The threat of DDoS attacks through IoT botnets is rising. A new version of the Mirai malware has been detected following a 54-hours DDoS attack on a US college last month.
Researchers said it was a “Layer 7” attack that consumed server resources and was launched at application-layer, unlike previous Mirai attacks, according to BleepingComputer. However, hackers had a similar strategy as in the campaigns against Dyn’s DNS and KrebsOnSecurity – they exploited known vulnerabilities in CCTV cameras, DVRs and routers.

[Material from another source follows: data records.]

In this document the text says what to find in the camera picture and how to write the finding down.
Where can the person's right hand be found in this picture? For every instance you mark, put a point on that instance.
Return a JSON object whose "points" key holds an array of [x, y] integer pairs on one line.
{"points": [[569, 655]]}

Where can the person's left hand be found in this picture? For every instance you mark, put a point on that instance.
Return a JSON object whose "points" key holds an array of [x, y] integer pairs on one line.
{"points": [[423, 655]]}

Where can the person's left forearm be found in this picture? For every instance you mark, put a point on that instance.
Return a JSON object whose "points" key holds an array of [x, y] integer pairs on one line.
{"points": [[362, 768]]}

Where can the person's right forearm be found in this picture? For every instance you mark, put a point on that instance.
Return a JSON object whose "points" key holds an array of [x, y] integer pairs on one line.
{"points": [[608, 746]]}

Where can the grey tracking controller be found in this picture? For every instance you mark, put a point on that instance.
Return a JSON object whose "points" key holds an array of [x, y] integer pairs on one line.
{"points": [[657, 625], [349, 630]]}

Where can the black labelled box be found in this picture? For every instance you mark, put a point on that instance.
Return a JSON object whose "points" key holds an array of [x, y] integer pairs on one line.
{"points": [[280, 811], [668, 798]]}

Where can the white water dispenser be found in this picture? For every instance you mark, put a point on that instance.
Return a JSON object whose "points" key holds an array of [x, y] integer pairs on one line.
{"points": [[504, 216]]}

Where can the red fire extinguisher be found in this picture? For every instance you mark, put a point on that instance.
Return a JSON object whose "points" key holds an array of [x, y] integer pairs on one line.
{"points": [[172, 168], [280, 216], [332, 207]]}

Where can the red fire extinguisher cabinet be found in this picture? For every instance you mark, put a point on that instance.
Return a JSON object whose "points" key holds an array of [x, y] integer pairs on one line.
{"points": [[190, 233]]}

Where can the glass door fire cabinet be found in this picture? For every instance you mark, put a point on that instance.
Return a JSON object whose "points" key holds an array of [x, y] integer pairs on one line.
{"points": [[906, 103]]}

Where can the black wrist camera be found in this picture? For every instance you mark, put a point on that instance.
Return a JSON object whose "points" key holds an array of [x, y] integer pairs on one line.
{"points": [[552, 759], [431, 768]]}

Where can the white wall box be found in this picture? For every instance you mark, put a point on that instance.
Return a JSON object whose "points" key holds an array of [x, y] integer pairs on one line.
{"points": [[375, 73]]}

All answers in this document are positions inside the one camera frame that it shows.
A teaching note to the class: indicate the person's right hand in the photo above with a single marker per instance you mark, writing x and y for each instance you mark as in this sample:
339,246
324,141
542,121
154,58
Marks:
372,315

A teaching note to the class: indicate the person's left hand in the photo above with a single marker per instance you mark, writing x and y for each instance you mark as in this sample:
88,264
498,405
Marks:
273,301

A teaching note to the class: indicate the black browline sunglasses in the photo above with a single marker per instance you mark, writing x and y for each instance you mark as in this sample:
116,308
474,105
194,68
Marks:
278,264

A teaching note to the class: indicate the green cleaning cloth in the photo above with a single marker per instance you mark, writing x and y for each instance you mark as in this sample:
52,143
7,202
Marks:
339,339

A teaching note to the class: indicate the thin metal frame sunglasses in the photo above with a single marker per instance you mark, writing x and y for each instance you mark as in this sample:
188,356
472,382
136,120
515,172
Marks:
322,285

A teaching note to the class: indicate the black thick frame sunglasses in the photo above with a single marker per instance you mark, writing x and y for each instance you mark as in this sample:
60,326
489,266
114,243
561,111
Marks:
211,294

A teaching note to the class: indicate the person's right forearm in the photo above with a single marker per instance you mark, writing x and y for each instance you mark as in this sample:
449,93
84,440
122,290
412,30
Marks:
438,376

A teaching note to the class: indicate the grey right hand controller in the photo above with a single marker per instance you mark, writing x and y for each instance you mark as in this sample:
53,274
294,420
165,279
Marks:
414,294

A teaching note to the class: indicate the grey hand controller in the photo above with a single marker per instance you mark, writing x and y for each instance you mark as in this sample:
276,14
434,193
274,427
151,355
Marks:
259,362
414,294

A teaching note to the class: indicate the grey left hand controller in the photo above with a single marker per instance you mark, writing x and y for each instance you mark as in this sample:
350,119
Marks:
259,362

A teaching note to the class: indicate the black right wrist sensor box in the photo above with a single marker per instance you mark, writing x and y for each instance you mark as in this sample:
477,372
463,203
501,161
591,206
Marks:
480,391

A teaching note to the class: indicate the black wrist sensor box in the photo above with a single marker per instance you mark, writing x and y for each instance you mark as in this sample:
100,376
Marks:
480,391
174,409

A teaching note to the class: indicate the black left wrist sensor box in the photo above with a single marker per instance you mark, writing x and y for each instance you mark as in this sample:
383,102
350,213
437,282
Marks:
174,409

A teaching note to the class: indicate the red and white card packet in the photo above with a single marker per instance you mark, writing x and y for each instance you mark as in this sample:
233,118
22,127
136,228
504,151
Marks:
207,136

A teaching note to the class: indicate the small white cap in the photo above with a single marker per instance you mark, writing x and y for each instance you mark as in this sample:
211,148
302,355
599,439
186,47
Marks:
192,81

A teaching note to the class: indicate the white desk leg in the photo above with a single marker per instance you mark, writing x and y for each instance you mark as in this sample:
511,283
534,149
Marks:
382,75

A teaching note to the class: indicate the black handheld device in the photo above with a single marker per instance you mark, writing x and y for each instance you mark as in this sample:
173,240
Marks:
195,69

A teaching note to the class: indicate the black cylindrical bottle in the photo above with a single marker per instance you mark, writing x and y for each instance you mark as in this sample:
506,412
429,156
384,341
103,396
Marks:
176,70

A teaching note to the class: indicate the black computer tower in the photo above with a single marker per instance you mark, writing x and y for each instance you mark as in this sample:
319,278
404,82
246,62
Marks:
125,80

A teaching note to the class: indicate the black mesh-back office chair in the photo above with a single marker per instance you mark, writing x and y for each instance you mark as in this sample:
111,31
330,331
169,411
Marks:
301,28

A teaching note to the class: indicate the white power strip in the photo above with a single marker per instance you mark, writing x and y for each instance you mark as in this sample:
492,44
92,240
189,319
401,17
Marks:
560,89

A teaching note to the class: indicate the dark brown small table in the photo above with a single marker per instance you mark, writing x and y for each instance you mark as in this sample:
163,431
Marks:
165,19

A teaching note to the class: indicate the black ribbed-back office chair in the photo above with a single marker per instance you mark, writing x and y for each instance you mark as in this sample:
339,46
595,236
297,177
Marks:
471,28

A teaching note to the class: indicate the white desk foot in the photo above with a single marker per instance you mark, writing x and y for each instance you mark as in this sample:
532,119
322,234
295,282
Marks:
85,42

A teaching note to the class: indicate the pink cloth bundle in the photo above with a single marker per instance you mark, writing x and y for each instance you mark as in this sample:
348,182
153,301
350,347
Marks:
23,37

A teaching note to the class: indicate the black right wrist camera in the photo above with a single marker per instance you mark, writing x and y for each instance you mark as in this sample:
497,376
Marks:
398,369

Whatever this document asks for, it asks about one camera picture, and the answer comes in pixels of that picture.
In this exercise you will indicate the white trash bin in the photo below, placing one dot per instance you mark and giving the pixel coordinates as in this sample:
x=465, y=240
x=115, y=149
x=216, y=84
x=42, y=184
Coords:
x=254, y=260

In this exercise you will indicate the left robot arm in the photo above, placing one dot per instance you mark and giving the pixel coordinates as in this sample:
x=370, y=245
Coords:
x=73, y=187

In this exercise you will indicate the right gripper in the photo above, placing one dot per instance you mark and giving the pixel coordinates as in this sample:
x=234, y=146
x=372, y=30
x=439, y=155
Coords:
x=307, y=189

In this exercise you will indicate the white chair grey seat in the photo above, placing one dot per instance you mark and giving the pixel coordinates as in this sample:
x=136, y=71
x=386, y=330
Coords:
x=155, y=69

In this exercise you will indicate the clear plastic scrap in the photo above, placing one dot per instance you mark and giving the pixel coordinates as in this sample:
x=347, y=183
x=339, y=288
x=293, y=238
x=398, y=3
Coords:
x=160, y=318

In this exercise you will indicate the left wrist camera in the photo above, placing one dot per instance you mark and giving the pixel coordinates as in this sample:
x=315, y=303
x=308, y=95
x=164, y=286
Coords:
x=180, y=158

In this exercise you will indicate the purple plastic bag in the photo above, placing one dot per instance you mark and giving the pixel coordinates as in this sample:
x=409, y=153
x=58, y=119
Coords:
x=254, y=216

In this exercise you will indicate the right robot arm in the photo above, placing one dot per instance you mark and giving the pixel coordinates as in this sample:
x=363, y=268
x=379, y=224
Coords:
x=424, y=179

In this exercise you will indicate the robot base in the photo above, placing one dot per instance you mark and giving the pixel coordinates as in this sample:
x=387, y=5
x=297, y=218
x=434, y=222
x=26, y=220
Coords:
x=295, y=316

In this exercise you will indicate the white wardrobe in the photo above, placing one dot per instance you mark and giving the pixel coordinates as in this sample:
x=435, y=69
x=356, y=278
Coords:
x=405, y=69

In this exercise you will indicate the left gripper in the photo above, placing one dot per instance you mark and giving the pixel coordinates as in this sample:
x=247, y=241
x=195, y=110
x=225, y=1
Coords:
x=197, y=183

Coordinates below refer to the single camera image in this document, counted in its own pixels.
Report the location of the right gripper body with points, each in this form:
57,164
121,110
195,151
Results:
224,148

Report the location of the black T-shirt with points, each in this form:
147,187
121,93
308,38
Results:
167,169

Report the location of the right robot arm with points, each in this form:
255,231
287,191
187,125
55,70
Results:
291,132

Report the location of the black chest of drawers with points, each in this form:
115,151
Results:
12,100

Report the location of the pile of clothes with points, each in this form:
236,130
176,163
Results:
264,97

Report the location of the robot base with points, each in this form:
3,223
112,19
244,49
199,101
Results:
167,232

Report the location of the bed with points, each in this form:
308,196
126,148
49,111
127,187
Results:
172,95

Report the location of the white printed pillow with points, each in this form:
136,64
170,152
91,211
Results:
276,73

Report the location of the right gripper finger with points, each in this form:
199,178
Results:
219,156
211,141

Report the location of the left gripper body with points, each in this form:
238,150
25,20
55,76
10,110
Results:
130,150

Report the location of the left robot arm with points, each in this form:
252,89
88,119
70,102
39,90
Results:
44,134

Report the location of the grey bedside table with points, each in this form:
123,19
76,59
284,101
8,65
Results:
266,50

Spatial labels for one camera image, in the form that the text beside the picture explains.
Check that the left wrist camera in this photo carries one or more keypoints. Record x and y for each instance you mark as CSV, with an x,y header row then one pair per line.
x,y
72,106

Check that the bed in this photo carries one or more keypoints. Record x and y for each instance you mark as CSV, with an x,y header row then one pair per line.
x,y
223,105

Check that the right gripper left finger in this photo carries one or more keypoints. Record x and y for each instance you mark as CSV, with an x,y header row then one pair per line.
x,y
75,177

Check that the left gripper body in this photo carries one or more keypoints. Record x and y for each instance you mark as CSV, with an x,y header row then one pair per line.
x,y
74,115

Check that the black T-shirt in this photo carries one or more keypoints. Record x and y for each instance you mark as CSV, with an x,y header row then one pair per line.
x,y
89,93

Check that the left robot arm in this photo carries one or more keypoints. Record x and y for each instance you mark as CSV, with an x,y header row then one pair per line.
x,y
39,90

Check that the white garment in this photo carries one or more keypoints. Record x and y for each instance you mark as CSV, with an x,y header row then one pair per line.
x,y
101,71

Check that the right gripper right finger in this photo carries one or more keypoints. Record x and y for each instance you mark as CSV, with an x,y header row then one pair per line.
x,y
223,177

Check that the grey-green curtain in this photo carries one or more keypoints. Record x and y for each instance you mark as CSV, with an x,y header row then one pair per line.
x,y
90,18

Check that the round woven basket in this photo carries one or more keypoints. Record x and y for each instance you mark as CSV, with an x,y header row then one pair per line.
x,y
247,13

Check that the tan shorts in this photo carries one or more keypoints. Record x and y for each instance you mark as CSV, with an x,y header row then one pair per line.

Overall, the two-day attack “blasted 30,000 RPS (requests per second) at their target, with a peak value of 37,000 RPS” and involved more than 9,700 IP addresses from all over the world, most of them in the US (18%), Israel (11%) and Taiwan (11%).
Mirai infections are on the rise after the author, Anna-Senpai, released the source code. The original attacks were on KrebsOnSecurity, and what followed on Dyn, TalkTalk, and a number of ISPs in Germany and the UK, were copycats. The new botnets were infected with modified versions of Mirai, some updated to spread the infection to Linux hosts.
Brian Krebs, one of the first victims of the original malware, believes he has uncovered the identity of Anna-Senpai, the Mirai worm author. He alleges Paras Jha, the owner of a DDoS protection service from New Jersey, is behind the software’s development and circulation.